Segundo Patrícia Rosa, pesquisadora do Grupo de Pesquisa em Territorialidades e Governança Socioambiental na Amazônia do Instituto Mamirauá, a iniciativa é uma oportunidade para que sejam resgatados alguns traços da cultura kambeba, como "a língua, o artesanato, a dança e até mesmo os hábitos alimentares".

"Essa é uma realidade daqui, mas pode ser estendida a outras terras indígenas. Durante muito tempo eles deixaram de falar a língua de origem. Houve um apagamento de vários elementos do que seria uma identidade indígena. Foi imposto aos indígenas um modo de vida não indígena", complementa a pesquisadora.

Uma das ideias discutidas foi a possibilidade de intercâmbio cultural entre kambebas do Jaquiri e de outras comunidades da região.

"Nos orgulhamos de ter, hoje, seis professores bilíngues em comunidades kambeba. Fui professor na comunidade durante 22 anos, era um sonho começar a trabalhar com turismo aqui. Nós vamos nos unir novamente para esse intercâmbio, eles (populações kambeba de outras localidades) vêm olhar como é a comunidade aqui e nós vamos ver como é lá. Precisamos estar mais perto uns dos outros", conta André da Cruz.

O plano
O plano de visitação é uma exigência da Fundação Nacional do Índio (Funai) para a realização de projetos de turismo em terras indígenas. O documento vai estabelecer regras e orientar as atividades para que a comunidade possa acolher pessoas de diferentes países e mostrar a cultura kambeba, além de ganhar uma alternativa para incrementar a renda dos comunitários.

Quando o processo estiver concluído, a comunidade poderá receber turistas hospedados na Pousada Uacari, um empreendimento de ecoturismo gerido em parceria entre o Instituto Mamirauá, organização social fomentada pelo Ministério da Ciência, Tecnologia, Inovações e Comunicações (MCTIC), e moradores de seu entorno na Reserva Mamirauá com o objetivo de gerar renda para comunidades ribeirinhas.

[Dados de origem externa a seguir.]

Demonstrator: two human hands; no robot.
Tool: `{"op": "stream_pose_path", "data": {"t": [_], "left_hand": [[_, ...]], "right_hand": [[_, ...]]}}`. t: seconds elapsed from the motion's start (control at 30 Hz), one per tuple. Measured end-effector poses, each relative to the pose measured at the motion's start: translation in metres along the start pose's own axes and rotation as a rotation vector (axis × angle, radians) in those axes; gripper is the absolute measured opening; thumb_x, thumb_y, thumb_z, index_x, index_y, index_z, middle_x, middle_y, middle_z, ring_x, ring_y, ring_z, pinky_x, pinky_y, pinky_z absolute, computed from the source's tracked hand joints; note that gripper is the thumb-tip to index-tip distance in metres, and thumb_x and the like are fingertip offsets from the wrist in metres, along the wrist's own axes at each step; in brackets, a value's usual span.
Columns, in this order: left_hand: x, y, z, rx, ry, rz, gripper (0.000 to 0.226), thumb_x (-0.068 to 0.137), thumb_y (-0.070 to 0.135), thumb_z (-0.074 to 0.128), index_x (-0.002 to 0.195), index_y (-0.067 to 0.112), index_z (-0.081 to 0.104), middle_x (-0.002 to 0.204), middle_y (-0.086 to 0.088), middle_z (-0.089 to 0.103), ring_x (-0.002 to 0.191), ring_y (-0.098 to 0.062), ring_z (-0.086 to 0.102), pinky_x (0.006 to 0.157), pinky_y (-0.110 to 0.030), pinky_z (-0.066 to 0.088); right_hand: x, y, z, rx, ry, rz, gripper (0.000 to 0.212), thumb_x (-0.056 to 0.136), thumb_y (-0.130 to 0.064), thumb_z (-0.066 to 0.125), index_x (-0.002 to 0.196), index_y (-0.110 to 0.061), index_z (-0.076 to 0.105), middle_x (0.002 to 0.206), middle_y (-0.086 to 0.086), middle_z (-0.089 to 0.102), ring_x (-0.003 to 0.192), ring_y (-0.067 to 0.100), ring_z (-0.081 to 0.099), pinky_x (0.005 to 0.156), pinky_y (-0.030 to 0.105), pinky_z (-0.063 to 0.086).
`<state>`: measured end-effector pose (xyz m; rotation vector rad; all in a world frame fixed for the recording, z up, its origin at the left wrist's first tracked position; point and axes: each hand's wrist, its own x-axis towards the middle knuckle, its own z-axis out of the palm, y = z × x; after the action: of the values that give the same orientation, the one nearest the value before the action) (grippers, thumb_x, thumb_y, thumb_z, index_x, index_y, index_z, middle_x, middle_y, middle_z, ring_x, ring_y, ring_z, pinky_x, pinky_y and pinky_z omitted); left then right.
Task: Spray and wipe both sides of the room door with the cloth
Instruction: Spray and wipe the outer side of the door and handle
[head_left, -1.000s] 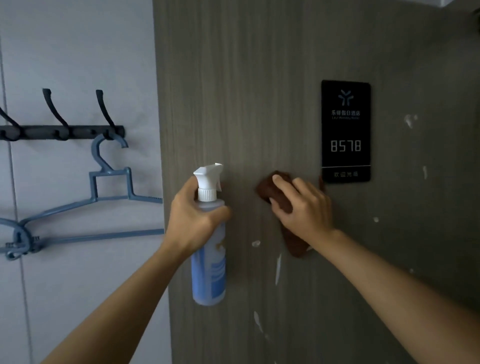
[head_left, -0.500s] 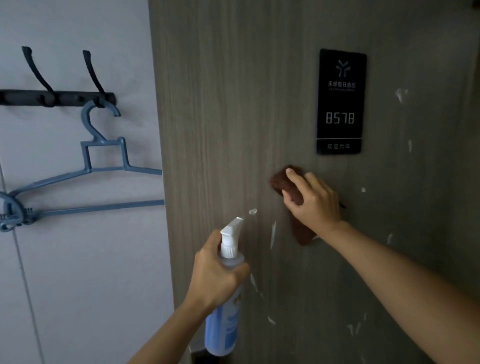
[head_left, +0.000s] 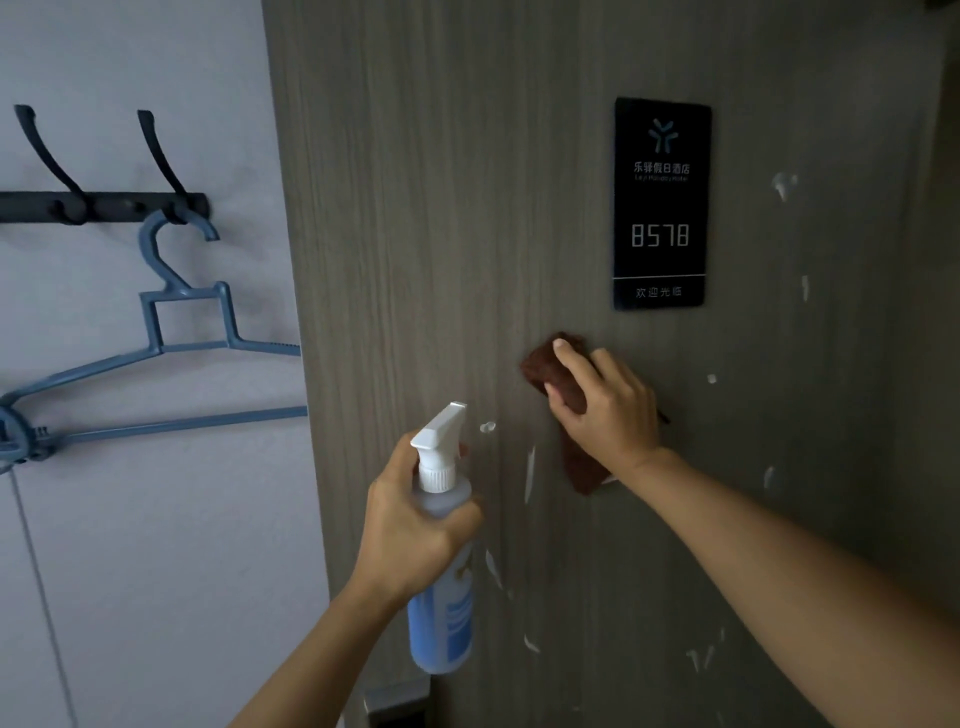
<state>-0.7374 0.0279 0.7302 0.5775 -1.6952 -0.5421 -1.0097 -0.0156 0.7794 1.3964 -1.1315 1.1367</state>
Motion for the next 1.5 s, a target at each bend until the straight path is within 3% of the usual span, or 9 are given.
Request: {"op": "stream_pose_path", "data": {"t": [0.13, 0.33, 0.43, 0.6, 0.73, 0.9, 1.13, 1.33, 1.5], "left_hand": [[0.018, 0.003, -0.019, 0.023, -0.031, 0.008, 0.049, 0.069, 0.009, 0.078, 0.114, 0.025, 0.066, 0.099, 0.0, 0.072, 0.082, -0.026, 0.069, 0.067, -0.042, 0.062], [0.041, -0.003, -0.033, 0.252, -0.073, 0.004, 0.052, 0.066, 0.023, 0.08, 0.116, 0.022, 0.065, 0.099, 0.005, 0.072, 0.087, -0.018, 0.071, 0.071, -0.033, 0.062], [0.054, -0.002, -0.035, 0.212, -0.05, -0.011, 0.048, 0.066, 0.021, 0.079, 0.112, 0.018, 0.066, 0.095, -0.003, 0.072, 0.082, -0.024, 0.071, 0.07, -0.045, 0.063], [0.059, -0.001, -0.032, 0.097, 0.018, -0.026, 0.048, 0.066, 0.014, 0.081, 0.112, 0.007, 0.069, 0.104, -0.017, 0.073, 0.09, -0.042, 0.068, 0.076, -0.057, 0.06], [0.057, -0.007, -0.031, 0.07, 0.024, -0.036, 0.056, 0.064, 0.022, 0.081, 0.115, 0.006, 0.067, 0.107, -0.02, 0.072, 0.091, -0.043, 0.069, 0.078, -0.061, 0.061], [0.053, -0.015, -0.032, 0.088, 0.022, -0.013, 0.06, 0.064, 0.027, 0.08, 0.12, 0.01, 0.068, 0.107, -0.016, 0.072, 0.091, -0.04, 0.069, 0.078, -0.061, 0.061], [0.052, -0.019, -0.034, 0.095, -0.004, 0.012, 0.061, 0.065, 0.03, 0.079, 0.121, 0.011, 0.065, 0.107, -0.01, 0.071, 0.09, -0.035, 0.069, 0.078, -0.056, 0.063], [0.053, -0.023, -0.035, 0.122, -0.019, 0.022, 0.064, 0.065, 0.035, 0.079, 0.122, 0.011, 0.063, 0.105, -0.011, 0.07, 0.091, -0.03, 0.069, 0.078, -0.054, 0.063], [0.052, -0.021, -0.033, 0.121, -0.012, 0.014, 0.061, 0.066, 0.034, 0.079, 0.121, 0.013, 0.063, 0.105, -0.009, 0.07, 0.092, -0.028, 0.069, 0.079, -0.052, 0.063]], "right_hand": [[-0.003, 0.004, 0.004, 0.047, 0.037, -0.011, 0.046, 0.091, -0.034, 0.07, 0.133, -0.014, 0.068, 0.088, 0.008, 0.058, 0.072, 0.028, 0.059, 0.057, 0.038, 0.054], [-0.001, 0.005, 0.004, 0.139, 0.038, 0.008, 0.045, 0.092, -0.035, 0.07, 0.132, -0.014, 0.068, 0.087, 0.005, 0.059, 0.071, 0.024, 0.059, 0.056, 0.036, 0.054], [0.012, -0.004, 0.0, 0.191, 0.012, -0.015, 0.045, 0.093, -0.038, 0.068, 0.132, -0.015, 0.068, 0.09, 0.005, 0.062, 0.073, 0.024, 0.061, 0.059, 0.038, 0.055], [0.049, -0.031, 0.005, 0.154, -0.005, -0.147, 0.046, 0.094, -0.038, 0.068, 0.134, -0.016, 0.065, 0.095, 0.006, 0.062, 0.078, 0.025, 0.06, 0.063, 0.032, 0.046], [0.026, -0.032, 0.006, 0.141, -0.065, -0.297, 0.049, 0.091, -0.037, 0.07, 0.135, -0.017, 0.064, 0.094, 0.007, 0.058, 0.077, 0.029, 0.058, 0.059, 0.04, 0.049], [-0.037, -0.027, -0.008, 0.115, -0.264, -0.535, 0.05, 0.081, -0.037, 0.079, 0.124, -0.016, 0.068, 0.089, 0.002, 0.058, 0.071, 0.025, 0.056, 0.056, 0.038, 0.045], [0.005, -0.051, -0.006, 0.087, -0.16, -0.176, 0.042, 0.087, -0.036, 0.073, 0.123, -0.016, 0.069, 0.088, 0.004, 0.061, 0.071, 0.028, 0.058, 0.055, 0.038, 0.05], [-0.034, -0.045, -0.011, 0.072, -0.296, -0.454, 0.045, 0.086, -0.04, 0.067, 0.126, -0.018, 0.067, 0.089, 0.002, 0.058, 0.073, 0.028, 0.058, 0.057, 0.039, 0.048], [0.01, -0.042, -0.009, 0.072, -0.136, -0.088, 0.042, 0.088, -0.035, 0.073, 0.126, -0.019, 0.069, 0.09, 0.004, 0.062, 0.074, 0.028, 0.06, 0.056, 0.039, 0.051]]}}
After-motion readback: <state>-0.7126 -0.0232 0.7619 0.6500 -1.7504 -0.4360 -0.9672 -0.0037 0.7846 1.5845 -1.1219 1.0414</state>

"A ideia é que essas pessoas venham aqui para conhecer e vivenciar o cotidiano da comunidade", afirma Pedro Nassar, coordenador do PTBC. Experiências similares já acontecem em outras comunidades ribeirinhas beneficiárias da pousada flutuante, mas essa será a primeira implementação de um projeto de turismo de base comunitária em terra indígena nas regiões do Médio e Alto Solimões.

Gestão territorial
Para Patrícia Rosa, o turismo na região é também uma forma de gestão do território pelos próprios moradores. "A ideia é que eles se apropriem da ferramenta do turismo para fortalecer ações de monitoramento territorial. Quando se abre uma trilha para o turismo, eles não estão só apresentando o local para os turistas, mas também monitorando o que está acontecendo nele, o que acaba criando práticas de cuidado. "

João Fernandes Cruz, tuxaua (liderança eleita pelo povo da aldeia) do Jaquiri, entende que o turismo pode beneficiar a comunidade de diferentes formas. "Isso pode fortalecer a nossa identidade como indígena, a proteção da nossa terra, a nossa renda. Esperamos que esse plano possa melhorar cada vez mais a integração da sociedade com a população indígena da região. "

"Nós temos um pouco do conhecimento da tradição kambeba, mas não temos todo. E tudo o que foi do povo kambeba nós queremos resgatar e colocar aqui em nossa aldeia. Algumas palavras do nosso vocabulário que ninguém mais sabe, nossa dança e comidas típicas. Não só para apresentar, mas para ser usado como instrumento no nosso dia a dia", completa.